The docs actually state that the Quality Management API endpoints, particularly those involved in bulk scorecard exports, are subject to strict rate limiting that is independent of the underlying SIP trunk capacity or BYOC registration states. While managing fifteen BYOC trunks across the Asia/Singapore region often involves dealing with carrier-specific quirks and SIP registration timeouts, the QAPI limits are calculated per organization context and per OAuth token. When building a multi-org partner application, the standard approach of generating a separate client credentials token for each organization does not automatically aggregate the rate limit buckets; instead, each token is treated as a distinct entity with its own quota. To avoid hitting the 429 Too Many Requests error during batch exports, it is crucial to implement exponential backoff logic in the integration code. A common pattern involves checking the Retry-After header returned in the 429 response and waiting for the specified duration before retrying the request. Additionally, staggering the export requests across different time windows for each organization can help distribute the load and prevent simultaneous saturation of the API gateways. For example, if exporting data for ten organizations, initiating the exports with a random delay between 100ms and 500ms for each subsequent organization can significantly reduce the likelihood of concurrent limit breaches. It is also worth noting that the rate limits may vary depending on the subscription tier of the partner organizations, so designing the integration to dynamically adapt to these constraints based on the API response headers is essential for robust performance. Monitoring the usage metrics via the admin portal can provide insights into current consumption patterns, allowing for better planning of batch operations during off-peak hours.

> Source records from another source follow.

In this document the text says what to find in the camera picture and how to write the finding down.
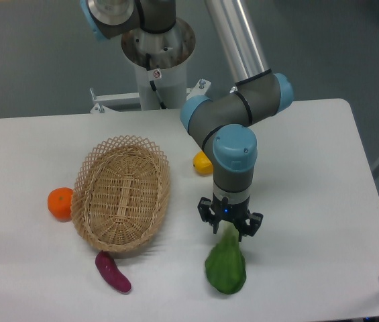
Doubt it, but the yellow mango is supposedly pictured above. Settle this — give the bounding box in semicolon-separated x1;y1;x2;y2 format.
193;151;213;175

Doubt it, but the black cable on pedestal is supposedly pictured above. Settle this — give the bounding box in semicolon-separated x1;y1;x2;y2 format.
146;53;168;110

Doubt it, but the purple sweet potato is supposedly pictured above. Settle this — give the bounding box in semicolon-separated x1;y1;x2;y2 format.
95;251;131;294

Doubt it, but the green leafy vegetable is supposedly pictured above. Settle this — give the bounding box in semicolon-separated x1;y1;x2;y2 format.
205;224;247;295

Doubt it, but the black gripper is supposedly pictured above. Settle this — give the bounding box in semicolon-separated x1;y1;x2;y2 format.
198;193;264;242

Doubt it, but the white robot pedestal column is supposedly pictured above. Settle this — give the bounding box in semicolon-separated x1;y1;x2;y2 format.
121;18;196;109

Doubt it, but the woven wicker basket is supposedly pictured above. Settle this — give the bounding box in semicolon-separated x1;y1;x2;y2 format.
71;135;170;254

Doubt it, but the white metal base frame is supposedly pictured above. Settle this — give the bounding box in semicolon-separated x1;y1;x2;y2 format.
89;78;214;113

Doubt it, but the orange mandarin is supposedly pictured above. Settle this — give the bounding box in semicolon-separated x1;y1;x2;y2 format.
47;187;73;222

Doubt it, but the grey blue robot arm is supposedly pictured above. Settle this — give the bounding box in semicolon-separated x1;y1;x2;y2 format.
80;1;294;237

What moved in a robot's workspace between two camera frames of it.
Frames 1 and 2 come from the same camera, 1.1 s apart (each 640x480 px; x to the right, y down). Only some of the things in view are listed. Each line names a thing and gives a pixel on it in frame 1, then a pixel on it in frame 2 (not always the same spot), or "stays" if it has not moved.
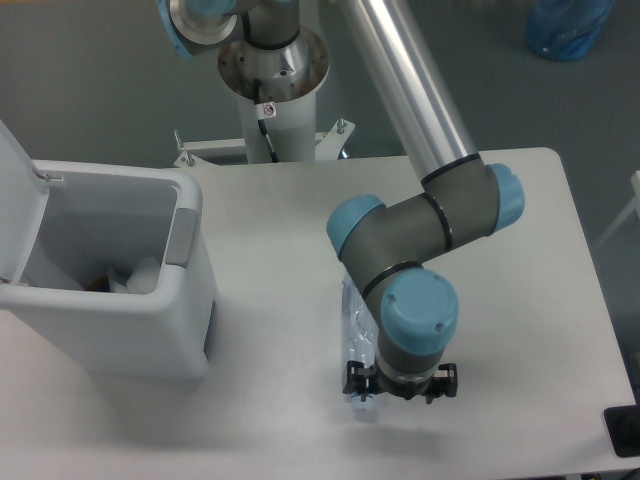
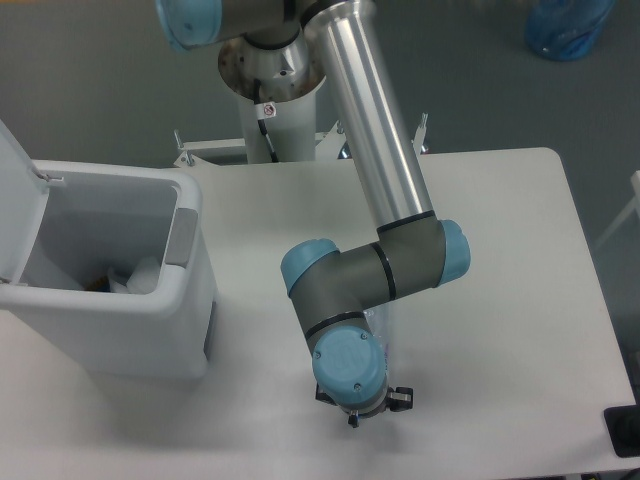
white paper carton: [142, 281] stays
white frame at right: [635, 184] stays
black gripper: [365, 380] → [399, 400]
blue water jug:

According to the docs, they say that Quality API rate limits are distinct from WFM scheduling endpoints. While I usually deal with schedule publishing spikes at 07:00 CST, the principle of staggering requests applies here too. If you are hitting 429s, your current parallel execution strategy is likely overwhelming the per-token limits.
Try implementing a simple delay between API calls. This prevents the flood and keeps your integration stable. A constant timer of 200ms between requests often resolves these issues without needing complex backoff algorithms.
This approach works well for batch exports. It ensures each organization context gets processed within its specific quota. I have seen similar issues with Analytics API exports, and this simple adjustment made a huge difference. Stick to sequential processing per org to stay under the radar.